Newsom’s speech, given days earlier than the governor is ready to unveil this 12 months’s price range proposal, comes as he finishes a time period that included a worldwide pandemic, social unrest and devastating wildfires however which additionally noticed the state take pleasure in a file $100 billion surplus. As he begins his subsequent time period, he has so much working towards him — together with a projected $25 billion deficit, hovering inflation and rampant job losses, and an intractable affordable-housing scarcity and homelessness epidemic.
Newsom briefly acknowledged these challenges.
“As we go ahead, we should proceed our quest for an sincere accounting for the place we’ve fallen quick,” he stated. “On affordability, on housing, on homelessness. … We should reconcile our shortcomings, convey everybody alongside.”
However he provided little in the best way of concrete options within the inaugural speech.
Although Newsom has pledged to complete his four-year time period as governor and stated he received’t run for president in 2024, he continues to position himself on the nationwide stage, attacking crimson states’ bans on abortion and conservatives’ lack of motion round gun management — and publicly sparring with Florida Gov. Ron DeSantis, who is taken into account a probable Republican presidential candidate.

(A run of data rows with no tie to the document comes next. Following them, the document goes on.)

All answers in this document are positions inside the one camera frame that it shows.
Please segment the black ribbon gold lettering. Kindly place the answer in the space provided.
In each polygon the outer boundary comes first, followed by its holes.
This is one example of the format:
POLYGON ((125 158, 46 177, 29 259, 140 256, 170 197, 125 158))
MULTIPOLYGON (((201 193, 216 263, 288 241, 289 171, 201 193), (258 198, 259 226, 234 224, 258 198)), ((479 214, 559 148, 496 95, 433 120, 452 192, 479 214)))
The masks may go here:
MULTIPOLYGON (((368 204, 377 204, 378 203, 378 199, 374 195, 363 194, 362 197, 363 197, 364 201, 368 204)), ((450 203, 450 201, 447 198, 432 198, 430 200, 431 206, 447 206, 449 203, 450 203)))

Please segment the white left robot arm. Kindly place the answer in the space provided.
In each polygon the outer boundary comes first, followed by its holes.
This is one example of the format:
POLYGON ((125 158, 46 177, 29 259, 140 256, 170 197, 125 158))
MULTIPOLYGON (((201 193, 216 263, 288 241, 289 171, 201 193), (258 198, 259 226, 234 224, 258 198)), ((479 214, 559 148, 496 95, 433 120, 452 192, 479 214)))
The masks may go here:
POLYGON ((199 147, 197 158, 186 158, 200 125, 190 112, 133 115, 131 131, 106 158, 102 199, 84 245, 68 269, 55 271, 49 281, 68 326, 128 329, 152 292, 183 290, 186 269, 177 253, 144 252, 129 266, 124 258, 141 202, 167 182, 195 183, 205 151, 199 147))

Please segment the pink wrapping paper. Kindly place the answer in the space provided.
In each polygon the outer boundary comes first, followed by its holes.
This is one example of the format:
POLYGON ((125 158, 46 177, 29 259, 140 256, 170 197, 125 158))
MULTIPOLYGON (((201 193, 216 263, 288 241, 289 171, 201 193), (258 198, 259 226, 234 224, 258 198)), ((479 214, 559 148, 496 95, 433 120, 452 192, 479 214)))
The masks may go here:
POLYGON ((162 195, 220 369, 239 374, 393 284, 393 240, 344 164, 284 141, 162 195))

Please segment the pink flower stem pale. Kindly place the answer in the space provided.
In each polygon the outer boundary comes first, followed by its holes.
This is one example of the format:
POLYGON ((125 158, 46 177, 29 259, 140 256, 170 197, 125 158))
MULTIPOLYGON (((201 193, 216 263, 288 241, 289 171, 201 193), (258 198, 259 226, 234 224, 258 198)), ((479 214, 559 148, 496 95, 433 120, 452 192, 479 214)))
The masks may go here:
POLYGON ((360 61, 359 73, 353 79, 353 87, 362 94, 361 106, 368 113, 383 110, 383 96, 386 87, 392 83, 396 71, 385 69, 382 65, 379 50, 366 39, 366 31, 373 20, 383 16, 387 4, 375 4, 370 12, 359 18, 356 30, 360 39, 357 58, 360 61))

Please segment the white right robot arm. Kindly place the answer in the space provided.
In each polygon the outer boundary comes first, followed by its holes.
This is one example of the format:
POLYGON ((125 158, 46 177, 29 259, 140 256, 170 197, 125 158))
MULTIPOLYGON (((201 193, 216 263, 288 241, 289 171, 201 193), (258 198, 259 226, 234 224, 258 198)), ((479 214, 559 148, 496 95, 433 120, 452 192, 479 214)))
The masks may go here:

Any nationwide aspirations can be coloured by his efficiency within the Golden State. One of many first challenges Newsom will now face is proposing a state price range — one thing he should do by Jan. 10. A file surplus allowed Newsom to pour cash into the whole lot from homeless housing to local weather change to his CARE Court docket undertaking, geared toward pushing individuals with extreme, untreated psychological sicknesses into obligatory therapy. However most of that funding was in one-time grants. And with the main deficit on the horizon, cuts are probably so as.
A latest report estimates the state would wish to spend $8.1 billion a 12 months on homelessness to get rid of the issue by 2035, however it’s unlikely this 12 months’s price range will come near that focus on, stated Sharon Rapport, director of California state coverage for the Company for Supportive Housing — one of many organizations that revealed the report.
Even so, Rapport hopes to see this 12 months’s price range give attention to funding everlasting housing as an alternative of pouring cash into short-term shelter applications that don’t treatment homelessness. And he or she hopes to see ongoing investments as an alternative of one-time funds.
“It’s very, very tough to spend cash one time,” she stated.
In the meantime, a gaggle of activists representing low-wage staff, low-income households and other people struggling to afford housing are urging Newsom to tax billionaires and firms to fund applications that assist struggling Californians. The activists, organized by The Alliance of Californians for Neighborhood Empowerment, plan to stage a protest Monday on the state capitol constructing.
“With over 180 billionaires on this state and the wealthiest firms on this planet dwelling subsequent door to us,” James Daniels, an Antioch renter who misplaced his job in the course of the pandemic, stated in a information launch, “there isn't any motive Governor Newsom and our legislators can’t fund the companies we desperately want to permit our communities not solely to outlive this disaster, however to thrive.”